Configure Nginx to implement HTTP Strict Transport Security (HSTS) to force clients to use HTTPS, protecting against downgrade attacks and cookie hijacking.

server {
    listen 443 ssl http2;
    server_name your_domain.com www.your_domain.com;

    ssl_certificate /etc/nginx/ssl/your_domain.com.crt;
    ssl_certificate_key /etc/nginx/ssl/your_domain.com.key;
    ssl_session_timeout 1d;
    ssl_session_cache shared:SSL:10m;
    ssl_session_tickets off;

    add_header Strict-Transport-Security "max-age=31536000; includeSubDomains; preload" always;

    ssl_protocols TLSv1.2 TLSv1.3;
    ssl_ciphers 'TLS_AES_128_GCM_SHA256:TLS_AES_256_GCM_SHA384:TLS_CHACHA20_POLY1305_SHA256:ECDHE-RSA-AES256-GCM-SHA384:ECDHE-RSA-AES128-GCM-SHA256';
    ssl_prefer_server_ciphers off;

}

server {
    listen 80;
    server_name your_domain.com www.your_domain.com;
    return 301 https://$host$request_uri;
}
How it works: This Nginx configuration snippet demonstrates how to implement HTTP Strict Transport Security (HSTS).
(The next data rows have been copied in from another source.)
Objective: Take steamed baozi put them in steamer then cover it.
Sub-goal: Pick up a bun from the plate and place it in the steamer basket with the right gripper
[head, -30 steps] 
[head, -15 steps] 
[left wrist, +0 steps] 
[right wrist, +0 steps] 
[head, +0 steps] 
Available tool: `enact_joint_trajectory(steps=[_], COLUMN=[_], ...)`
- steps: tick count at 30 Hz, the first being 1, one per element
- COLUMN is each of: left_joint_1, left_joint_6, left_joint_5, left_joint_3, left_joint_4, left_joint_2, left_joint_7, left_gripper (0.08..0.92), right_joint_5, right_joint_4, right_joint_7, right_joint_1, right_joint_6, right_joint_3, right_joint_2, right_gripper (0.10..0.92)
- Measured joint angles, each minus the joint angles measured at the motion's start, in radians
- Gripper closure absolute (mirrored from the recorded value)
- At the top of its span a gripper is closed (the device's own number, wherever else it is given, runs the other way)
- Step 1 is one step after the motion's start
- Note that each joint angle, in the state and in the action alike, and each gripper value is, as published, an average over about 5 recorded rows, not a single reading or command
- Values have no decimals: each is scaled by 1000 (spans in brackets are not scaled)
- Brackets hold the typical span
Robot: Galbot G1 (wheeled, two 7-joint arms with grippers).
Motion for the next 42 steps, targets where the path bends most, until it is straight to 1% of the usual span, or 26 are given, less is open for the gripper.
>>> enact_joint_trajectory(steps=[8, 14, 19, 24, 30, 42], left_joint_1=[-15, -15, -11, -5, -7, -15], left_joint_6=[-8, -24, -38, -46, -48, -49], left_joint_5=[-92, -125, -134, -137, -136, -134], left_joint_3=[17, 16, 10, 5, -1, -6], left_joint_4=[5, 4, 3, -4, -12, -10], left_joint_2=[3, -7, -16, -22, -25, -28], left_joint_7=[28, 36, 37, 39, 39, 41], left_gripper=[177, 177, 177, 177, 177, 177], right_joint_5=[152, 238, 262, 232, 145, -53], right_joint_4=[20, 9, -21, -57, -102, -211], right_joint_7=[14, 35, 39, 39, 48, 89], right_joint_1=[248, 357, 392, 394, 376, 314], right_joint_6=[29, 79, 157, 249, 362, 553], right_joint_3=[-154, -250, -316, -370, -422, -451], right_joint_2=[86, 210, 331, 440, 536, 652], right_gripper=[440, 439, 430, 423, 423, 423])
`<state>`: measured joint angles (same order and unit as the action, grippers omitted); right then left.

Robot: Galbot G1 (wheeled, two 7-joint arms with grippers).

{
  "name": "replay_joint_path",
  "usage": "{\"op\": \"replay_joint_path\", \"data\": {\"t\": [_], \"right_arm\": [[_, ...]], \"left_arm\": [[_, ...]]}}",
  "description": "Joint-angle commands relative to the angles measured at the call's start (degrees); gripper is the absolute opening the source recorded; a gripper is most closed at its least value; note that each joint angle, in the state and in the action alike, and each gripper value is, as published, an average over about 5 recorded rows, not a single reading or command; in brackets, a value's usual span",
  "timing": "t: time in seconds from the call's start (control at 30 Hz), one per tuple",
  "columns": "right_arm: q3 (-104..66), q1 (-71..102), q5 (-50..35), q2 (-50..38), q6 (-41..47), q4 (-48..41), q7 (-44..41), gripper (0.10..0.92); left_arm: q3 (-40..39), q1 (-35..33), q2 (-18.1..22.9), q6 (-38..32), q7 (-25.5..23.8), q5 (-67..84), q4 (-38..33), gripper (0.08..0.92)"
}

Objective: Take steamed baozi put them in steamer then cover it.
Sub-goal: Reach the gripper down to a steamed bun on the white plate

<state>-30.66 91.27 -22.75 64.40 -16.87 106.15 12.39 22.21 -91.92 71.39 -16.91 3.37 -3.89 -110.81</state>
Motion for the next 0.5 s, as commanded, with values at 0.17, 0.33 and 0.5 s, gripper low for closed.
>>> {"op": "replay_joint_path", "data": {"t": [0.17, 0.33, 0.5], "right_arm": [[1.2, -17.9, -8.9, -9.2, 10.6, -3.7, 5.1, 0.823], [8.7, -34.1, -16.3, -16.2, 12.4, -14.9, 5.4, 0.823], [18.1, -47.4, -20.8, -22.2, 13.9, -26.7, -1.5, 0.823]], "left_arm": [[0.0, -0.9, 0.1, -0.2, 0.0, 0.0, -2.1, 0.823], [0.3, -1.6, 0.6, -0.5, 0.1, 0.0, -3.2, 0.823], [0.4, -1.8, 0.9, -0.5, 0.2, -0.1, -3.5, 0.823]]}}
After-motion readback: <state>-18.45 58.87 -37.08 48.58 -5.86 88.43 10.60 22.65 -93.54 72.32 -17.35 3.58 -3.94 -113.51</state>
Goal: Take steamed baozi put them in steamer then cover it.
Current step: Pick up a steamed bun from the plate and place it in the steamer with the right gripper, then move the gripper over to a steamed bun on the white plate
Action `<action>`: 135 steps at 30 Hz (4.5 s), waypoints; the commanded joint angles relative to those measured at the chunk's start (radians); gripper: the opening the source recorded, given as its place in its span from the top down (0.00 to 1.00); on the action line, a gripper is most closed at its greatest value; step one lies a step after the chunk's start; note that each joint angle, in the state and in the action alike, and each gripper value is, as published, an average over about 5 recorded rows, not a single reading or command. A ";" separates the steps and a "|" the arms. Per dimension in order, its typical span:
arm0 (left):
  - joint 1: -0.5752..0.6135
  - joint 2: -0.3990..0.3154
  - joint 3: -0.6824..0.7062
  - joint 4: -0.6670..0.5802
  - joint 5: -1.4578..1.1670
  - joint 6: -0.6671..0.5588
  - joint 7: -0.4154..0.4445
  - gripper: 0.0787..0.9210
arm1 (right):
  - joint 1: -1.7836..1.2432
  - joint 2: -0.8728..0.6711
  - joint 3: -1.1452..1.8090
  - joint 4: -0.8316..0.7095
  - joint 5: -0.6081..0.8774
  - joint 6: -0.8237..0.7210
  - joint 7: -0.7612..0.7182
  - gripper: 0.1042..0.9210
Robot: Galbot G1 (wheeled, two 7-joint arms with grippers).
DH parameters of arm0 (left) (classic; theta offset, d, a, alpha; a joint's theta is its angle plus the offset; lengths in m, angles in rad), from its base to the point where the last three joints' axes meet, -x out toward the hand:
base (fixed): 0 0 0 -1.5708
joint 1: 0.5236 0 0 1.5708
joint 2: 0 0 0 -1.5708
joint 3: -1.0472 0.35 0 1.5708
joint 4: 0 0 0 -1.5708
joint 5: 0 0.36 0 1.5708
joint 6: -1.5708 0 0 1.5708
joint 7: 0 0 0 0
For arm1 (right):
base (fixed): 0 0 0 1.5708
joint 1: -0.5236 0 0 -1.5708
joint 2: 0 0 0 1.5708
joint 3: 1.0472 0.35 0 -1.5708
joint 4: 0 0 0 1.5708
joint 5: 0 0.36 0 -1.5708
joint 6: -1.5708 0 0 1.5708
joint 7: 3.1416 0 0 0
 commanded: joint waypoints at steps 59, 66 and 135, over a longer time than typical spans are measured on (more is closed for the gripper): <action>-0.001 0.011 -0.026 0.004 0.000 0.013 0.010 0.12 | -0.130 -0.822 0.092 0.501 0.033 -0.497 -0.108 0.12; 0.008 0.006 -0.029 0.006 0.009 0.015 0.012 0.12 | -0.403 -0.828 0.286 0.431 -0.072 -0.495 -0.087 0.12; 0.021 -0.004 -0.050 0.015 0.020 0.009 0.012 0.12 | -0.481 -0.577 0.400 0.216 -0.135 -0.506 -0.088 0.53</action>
Placed within the HTTPS server block, the `add_header Strict-Transport-Security` directive instructs browsers to *only* access your domain over HTTPS for a specified `max-age` period (here, 1 year). This helps prevent downgrade attacks (where attackers force connections to insecure HTTP) and protects against cookie hijacking, significantly enhancing user security. The `includeSubDomains` and `preload` directives further extend this protection to subdomains and enable inclusion in browser-level HSTS lists, respectively. A corresponding HTTP server block is also shown to redirect all initial HTTP requests to HTTPS.